EXERCISE OBJECTIVE
The word "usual" marks the lines to copy; find all of them in the entries below.

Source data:
....

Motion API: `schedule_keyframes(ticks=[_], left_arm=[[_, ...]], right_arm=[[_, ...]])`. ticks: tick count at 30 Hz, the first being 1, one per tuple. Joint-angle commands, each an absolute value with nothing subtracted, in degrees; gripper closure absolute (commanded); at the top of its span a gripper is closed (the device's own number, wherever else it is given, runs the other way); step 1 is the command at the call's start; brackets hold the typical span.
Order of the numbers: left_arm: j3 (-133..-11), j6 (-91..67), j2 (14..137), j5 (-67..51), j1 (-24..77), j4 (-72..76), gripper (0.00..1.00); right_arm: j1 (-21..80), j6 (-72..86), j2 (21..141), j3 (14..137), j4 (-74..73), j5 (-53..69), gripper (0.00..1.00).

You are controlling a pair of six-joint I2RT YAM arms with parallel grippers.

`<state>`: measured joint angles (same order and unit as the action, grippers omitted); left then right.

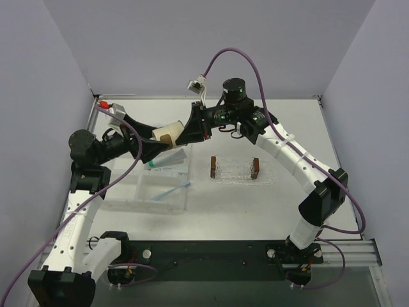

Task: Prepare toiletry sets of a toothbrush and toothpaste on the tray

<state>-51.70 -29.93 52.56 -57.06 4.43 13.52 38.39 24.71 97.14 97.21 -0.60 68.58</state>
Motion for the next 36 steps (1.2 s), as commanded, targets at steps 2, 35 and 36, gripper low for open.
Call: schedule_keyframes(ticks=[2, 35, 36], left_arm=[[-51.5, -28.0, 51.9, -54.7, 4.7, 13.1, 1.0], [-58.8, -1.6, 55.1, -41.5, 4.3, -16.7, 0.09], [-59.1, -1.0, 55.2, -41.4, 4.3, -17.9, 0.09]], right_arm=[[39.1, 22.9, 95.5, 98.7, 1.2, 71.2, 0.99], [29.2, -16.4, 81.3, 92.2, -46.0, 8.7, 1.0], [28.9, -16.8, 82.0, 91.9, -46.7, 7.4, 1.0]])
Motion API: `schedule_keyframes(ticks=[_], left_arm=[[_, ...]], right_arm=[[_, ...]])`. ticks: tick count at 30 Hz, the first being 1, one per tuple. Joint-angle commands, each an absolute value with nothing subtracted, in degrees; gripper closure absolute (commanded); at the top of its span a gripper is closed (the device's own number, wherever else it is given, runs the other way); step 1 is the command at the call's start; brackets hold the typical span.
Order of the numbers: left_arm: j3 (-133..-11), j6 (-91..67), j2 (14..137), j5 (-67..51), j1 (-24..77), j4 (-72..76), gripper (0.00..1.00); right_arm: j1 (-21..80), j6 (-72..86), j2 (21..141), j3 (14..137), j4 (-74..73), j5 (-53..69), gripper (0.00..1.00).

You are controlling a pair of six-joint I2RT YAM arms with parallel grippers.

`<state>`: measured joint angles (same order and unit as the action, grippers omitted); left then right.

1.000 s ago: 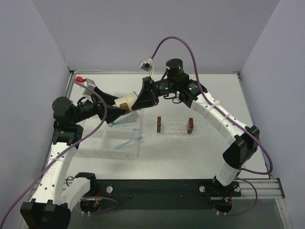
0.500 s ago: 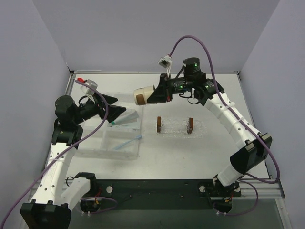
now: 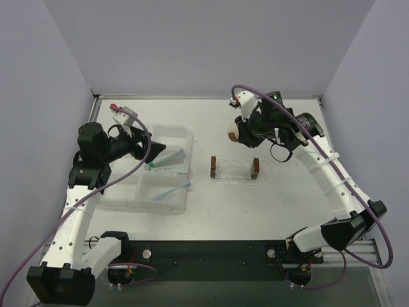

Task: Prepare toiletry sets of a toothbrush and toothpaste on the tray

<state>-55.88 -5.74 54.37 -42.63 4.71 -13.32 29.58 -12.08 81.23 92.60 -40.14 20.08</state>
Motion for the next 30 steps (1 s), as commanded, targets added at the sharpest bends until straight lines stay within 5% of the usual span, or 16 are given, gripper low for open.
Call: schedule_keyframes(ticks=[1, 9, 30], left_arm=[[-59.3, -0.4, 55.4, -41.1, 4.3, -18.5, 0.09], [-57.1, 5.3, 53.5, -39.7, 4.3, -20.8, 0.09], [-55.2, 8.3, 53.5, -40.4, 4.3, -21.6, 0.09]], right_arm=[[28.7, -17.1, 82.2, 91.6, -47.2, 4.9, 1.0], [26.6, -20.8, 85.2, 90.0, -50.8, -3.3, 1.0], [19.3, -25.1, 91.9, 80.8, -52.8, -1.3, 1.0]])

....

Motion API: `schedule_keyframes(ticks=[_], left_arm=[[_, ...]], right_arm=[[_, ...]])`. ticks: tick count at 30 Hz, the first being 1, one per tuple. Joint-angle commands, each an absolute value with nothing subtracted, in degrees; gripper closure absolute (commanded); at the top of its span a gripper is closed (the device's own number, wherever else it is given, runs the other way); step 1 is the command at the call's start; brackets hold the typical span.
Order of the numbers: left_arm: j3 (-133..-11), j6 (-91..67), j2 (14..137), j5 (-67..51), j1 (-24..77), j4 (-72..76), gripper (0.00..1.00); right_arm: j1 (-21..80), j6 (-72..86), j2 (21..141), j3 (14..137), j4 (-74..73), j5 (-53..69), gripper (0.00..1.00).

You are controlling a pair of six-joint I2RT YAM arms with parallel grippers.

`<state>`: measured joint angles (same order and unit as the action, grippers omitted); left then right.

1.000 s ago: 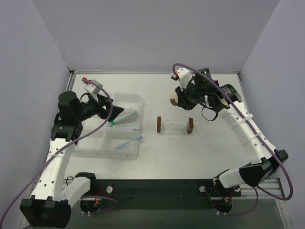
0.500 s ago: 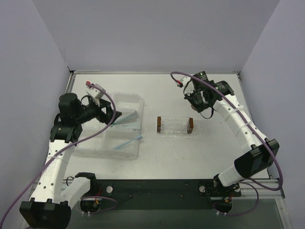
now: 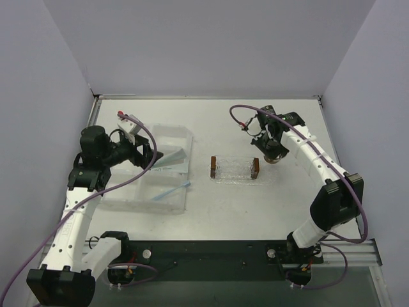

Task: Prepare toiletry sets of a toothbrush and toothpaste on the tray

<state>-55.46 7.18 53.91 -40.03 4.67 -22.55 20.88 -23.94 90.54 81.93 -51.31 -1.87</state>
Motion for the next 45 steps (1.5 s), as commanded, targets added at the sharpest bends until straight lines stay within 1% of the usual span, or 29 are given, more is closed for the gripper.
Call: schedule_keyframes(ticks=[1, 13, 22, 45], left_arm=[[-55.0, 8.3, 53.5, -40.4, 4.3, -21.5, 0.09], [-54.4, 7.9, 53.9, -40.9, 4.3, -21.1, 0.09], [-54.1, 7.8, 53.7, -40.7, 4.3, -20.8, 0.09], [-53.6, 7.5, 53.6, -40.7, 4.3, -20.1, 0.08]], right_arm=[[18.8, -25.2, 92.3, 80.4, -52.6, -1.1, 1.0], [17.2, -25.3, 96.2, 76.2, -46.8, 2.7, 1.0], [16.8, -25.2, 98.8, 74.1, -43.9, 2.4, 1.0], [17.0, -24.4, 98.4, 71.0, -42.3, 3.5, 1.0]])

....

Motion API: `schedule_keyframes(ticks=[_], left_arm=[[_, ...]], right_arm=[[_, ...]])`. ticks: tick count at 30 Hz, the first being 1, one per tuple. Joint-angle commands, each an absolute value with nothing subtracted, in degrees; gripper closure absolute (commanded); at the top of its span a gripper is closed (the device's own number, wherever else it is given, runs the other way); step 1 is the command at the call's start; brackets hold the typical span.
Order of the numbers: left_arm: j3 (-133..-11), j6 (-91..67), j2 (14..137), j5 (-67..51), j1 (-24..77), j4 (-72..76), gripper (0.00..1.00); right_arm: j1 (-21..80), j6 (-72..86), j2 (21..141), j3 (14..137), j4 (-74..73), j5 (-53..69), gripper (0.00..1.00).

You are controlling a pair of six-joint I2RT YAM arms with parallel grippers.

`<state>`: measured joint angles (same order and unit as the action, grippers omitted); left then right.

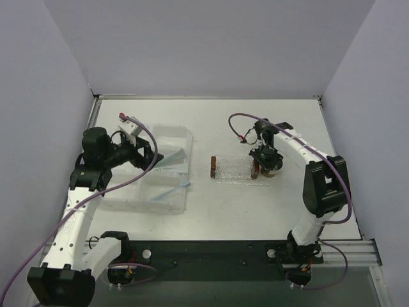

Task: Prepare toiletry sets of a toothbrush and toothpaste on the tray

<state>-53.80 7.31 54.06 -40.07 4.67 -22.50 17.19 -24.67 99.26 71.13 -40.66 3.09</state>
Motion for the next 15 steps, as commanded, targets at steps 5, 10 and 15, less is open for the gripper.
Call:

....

YOUR SOLUTION
Motion for the next 30 steps (1 s), as commanded, targets added at the sharpest bends until straight lines stay within 5% of the usual span, or 16 are given, gripper low for open.
Motion for the next 45 steps (1.5 s), as commanded, targets added at the sharpest bends until straight lines stay within 1% of the usual span, or 29 are given, more is closed for the gripper.

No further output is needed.